Utah'daki Ulusal Doğa Tarihi Müzesi'ndeki mamut iskeleti
Utah'daki Ulusal Doğa Tarihi Müzesi'ndeki mamut iskeleti

On dokuzuncu yüzyılın en büyük İngiliz doğa bilimcilerinden üçü - Henry W alter Bates, Charles Darwin ve Alfred Russel Wallace - hepsi birbirini tanıyordu. Her biri dünyayı dolaştı, birçoğu bilim için yeni olan binlerce örnek toplamak için yıllarını harcadı ve çalışmaları bilime dünyanın "uzak" bölgeleri hakkında ileri düzeyde bilgi verdi: Amazon havzası, Galapagos Adaları ve Malay Takımadaları. Ve bunu yaparken, biyolojiyi tanımlayıcı teoriden bilimsel uygulamaya dönüştürmeye yardımcı oldular.

Ulusal Doğa Tarihi Müzeleri

Bu konuya adanmış temalı müzeler tüm dünyada mevcuttur ve profesyonel biyoloji disiplinlerinin ve araştırma programlarının ortaya çıkmasında önemli bir rol oynamıştır.
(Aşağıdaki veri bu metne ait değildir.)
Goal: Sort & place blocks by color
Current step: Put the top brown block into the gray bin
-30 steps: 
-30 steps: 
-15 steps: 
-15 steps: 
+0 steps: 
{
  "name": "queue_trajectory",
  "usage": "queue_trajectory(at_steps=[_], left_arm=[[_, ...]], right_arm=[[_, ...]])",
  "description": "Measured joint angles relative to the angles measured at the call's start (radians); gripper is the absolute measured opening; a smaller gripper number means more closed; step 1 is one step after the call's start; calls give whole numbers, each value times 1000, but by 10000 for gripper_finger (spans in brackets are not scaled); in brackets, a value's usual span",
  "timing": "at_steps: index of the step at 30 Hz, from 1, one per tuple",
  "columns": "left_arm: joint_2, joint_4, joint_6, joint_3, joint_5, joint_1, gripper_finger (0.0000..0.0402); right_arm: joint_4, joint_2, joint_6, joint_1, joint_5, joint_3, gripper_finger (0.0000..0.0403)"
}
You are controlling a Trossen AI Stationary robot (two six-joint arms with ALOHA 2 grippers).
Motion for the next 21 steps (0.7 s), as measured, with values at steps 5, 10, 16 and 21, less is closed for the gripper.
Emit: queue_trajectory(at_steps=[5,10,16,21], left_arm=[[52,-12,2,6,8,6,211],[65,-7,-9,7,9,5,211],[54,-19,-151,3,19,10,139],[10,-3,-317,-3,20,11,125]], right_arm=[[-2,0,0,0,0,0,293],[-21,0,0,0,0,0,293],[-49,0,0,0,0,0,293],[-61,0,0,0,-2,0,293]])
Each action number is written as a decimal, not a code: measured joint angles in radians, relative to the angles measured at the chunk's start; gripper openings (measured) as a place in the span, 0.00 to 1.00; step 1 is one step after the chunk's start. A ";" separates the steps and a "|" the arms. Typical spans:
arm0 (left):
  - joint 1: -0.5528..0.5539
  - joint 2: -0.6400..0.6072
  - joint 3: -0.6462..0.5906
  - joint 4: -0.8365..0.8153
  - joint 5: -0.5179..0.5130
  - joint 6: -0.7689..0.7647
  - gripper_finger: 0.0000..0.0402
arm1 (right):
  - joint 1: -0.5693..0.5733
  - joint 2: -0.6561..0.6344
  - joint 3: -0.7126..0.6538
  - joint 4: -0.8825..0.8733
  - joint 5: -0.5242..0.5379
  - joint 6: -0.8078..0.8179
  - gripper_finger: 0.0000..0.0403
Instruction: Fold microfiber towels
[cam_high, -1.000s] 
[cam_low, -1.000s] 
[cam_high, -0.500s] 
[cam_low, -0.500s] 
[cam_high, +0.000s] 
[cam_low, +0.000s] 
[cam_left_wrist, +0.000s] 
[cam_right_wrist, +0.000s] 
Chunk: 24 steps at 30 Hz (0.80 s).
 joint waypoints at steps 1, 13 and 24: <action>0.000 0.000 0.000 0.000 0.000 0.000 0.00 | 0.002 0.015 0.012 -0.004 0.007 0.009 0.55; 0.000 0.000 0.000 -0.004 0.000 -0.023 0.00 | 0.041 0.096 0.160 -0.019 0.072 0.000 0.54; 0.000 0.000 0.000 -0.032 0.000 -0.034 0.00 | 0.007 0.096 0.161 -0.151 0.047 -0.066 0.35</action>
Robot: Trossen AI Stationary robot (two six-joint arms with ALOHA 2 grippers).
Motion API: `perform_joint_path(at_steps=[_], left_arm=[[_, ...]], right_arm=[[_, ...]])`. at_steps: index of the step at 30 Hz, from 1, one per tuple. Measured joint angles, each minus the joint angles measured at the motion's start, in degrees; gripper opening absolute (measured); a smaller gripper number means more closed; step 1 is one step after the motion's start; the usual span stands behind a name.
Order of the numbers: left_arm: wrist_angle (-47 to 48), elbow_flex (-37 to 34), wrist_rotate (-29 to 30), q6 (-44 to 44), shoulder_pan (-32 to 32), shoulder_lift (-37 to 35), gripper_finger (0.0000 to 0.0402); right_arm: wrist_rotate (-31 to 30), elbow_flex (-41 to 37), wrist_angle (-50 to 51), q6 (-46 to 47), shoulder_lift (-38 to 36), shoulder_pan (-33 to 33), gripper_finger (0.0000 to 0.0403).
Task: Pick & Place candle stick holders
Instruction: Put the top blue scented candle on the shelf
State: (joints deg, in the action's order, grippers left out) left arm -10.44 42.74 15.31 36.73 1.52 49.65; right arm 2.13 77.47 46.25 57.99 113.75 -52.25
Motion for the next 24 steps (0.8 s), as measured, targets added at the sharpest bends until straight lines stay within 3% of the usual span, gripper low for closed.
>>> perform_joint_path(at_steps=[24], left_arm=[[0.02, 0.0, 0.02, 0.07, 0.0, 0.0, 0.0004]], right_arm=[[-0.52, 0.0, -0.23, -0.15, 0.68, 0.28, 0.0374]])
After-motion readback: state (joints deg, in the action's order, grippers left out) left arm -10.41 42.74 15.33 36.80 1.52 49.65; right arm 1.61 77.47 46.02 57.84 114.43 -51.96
Özellikle 19. yüzyılda bilim adamları, bilimsel koleksiyonlarını ileri düzey öğrenciler için öğretim araçları ve kendi morfolojik çalışmalarının temeli olarak kullanmaya başladılar. Rusya'nın hemen her şehrinde doğa tarihi müzeleri bulunur, Kazan, Moskova ve St. Petersburg bunların başında gelir. Batı'da, bu tür müzeler turistler için en sevilen hac yerleri arasındadır.